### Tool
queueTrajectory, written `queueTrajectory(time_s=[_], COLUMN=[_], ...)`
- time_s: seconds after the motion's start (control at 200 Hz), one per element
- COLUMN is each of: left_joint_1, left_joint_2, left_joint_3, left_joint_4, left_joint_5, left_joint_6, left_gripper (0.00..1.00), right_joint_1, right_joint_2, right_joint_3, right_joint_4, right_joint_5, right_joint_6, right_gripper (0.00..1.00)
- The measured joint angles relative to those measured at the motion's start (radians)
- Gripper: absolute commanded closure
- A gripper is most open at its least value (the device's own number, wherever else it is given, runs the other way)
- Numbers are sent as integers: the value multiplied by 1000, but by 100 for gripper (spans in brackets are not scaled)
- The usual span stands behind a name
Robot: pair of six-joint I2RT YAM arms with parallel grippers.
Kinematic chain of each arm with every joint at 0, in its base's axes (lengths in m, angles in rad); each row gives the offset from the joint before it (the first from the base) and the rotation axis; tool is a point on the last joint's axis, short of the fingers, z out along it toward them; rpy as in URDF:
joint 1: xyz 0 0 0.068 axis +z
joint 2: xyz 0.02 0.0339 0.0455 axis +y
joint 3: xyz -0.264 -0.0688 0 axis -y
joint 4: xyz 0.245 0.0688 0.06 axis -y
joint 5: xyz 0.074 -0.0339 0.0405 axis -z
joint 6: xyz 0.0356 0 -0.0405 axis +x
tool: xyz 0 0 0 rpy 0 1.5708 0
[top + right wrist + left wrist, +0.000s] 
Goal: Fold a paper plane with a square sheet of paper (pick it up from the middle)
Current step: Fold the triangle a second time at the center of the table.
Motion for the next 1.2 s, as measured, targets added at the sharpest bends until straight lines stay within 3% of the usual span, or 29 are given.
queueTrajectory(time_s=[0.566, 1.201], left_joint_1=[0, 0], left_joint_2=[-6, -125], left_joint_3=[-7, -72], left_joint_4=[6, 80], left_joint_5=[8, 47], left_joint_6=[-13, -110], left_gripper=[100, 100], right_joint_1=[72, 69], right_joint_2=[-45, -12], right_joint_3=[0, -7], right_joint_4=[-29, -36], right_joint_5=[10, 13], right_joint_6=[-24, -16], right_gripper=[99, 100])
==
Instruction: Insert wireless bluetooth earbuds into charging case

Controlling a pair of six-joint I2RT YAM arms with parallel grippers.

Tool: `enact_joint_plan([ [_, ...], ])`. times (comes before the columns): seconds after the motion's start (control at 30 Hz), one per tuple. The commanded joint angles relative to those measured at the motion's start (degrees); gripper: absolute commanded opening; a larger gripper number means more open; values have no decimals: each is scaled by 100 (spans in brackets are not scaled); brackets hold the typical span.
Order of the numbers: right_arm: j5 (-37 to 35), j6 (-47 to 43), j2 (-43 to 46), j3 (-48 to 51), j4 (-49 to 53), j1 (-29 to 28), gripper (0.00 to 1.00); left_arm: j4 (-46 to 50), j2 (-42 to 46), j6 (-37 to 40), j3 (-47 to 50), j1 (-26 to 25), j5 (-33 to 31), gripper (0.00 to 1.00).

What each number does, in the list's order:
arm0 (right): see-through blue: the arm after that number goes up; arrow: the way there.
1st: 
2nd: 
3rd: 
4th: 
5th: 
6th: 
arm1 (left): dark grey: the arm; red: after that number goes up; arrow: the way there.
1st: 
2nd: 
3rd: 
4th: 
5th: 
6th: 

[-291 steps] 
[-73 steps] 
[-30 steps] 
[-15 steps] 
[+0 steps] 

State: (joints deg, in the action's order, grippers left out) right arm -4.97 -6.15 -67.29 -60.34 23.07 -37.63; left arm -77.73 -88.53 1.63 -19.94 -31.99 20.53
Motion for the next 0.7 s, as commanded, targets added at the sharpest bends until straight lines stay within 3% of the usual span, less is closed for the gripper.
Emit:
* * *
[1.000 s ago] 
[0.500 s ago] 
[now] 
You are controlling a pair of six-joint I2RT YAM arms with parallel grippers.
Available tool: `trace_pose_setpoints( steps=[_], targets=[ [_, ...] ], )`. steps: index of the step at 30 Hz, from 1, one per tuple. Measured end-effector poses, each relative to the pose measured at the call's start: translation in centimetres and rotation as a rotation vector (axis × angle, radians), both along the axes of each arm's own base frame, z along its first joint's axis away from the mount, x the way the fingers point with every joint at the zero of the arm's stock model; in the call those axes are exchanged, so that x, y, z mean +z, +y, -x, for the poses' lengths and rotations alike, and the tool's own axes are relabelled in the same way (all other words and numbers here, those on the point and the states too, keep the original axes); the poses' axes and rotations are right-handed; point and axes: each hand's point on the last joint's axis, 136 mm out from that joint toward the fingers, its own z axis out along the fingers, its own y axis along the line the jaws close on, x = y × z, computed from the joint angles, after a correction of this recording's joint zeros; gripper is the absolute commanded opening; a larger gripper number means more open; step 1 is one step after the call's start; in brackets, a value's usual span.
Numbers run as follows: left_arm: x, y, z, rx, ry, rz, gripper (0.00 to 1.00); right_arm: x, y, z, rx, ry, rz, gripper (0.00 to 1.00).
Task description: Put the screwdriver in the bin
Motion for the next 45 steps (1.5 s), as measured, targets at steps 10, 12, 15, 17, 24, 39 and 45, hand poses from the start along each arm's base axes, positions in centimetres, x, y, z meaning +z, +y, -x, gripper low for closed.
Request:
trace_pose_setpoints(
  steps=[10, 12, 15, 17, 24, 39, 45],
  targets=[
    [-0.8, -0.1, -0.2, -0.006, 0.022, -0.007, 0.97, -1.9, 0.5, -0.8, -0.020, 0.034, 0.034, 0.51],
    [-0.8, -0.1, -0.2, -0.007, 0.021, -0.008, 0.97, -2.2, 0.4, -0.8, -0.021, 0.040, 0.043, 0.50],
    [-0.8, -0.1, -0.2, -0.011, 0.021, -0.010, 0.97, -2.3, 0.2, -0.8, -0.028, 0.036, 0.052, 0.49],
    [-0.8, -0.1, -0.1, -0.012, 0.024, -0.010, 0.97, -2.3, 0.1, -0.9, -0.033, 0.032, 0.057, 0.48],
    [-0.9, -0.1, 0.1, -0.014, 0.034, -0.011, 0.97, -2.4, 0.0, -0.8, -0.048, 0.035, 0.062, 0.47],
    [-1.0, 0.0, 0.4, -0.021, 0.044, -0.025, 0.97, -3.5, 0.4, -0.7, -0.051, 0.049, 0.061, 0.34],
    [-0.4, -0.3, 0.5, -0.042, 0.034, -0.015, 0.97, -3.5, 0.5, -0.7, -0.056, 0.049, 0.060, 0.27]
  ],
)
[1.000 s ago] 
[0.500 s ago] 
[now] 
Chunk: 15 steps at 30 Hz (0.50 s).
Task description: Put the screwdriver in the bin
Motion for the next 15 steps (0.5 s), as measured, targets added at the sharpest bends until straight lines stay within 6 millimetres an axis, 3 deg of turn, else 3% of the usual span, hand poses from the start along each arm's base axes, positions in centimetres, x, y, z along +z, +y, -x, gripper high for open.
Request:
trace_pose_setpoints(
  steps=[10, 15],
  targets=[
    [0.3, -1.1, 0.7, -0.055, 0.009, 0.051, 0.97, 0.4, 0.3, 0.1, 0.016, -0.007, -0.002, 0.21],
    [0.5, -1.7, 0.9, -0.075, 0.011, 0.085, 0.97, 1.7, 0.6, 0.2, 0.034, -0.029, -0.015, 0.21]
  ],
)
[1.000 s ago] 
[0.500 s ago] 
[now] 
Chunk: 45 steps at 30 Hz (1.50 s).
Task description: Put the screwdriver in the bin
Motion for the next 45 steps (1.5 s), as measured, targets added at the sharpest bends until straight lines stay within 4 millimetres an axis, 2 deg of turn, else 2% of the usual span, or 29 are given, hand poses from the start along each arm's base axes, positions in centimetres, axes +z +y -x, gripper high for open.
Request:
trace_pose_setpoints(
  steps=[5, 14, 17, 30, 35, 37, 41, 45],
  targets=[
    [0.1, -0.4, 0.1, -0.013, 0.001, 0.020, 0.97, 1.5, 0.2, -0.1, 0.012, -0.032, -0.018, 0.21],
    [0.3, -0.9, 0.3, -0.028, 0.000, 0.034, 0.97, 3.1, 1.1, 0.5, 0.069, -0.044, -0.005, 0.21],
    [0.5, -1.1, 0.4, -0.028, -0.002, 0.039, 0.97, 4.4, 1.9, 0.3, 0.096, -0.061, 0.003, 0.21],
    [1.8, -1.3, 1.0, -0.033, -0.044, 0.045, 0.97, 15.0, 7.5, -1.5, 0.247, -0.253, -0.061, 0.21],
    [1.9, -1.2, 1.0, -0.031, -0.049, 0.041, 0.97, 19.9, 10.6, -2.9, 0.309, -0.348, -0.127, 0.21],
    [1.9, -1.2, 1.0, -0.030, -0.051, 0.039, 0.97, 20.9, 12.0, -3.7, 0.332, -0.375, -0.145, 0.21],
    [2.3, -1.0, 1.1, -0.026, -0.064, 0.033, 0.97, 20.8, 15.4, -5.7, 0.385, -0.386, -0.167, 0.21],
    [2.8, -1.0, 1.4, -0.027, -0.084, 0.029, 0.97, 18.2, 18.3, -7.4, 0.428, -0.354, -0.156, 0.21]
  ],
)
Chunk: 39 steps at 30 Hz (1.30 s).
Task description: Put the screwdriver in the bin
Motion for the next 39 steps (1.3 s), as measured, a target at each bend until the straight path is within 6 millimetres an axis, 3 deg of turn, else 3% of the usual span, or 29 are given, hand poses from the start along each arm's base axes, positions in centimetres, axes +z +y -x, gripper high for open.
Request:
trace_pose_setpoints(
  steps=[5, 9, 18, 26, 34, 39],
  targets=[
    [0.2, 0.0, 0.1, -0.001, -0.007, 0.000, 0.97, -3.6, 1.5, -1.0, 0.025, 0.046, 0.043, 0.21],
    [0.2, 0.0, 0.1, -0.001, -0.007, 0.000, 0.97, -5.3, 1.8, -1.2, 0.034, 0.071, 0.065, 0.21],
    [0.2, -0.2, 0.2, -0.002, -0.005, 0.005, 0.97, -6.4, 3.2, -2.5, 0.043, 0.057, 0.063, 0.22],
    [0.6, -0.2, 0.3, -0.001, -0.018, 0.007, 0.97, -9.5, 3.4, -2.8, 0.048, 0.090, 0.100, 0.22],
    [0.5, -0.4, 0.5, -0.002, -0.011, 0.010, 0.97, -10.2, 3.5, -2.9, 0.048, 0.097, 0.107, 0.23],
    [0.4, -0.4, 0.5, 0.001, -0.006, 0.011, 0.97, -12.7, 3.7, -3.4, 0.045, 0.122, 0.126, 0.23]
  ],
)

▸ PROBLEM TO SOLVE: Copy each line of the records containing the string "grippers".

▸ RESULT FOR THIS TASK:
Robot: pair of six-joint I2RT YAM arms with parallel grippers.
Controlling a pair of six-joint I2RT YAM arms with parallel grippers.
State: (joints deg, in the action's order, grippers left out) right arm -4.97 -6.15 -67.29 -60.34 23.07 -37.63; left arm -77.73 -88.53 1.63 -19.94 -31.99 20.53
You are controlling a pair of six-joint I2RT YAM arms with parallel grippers.

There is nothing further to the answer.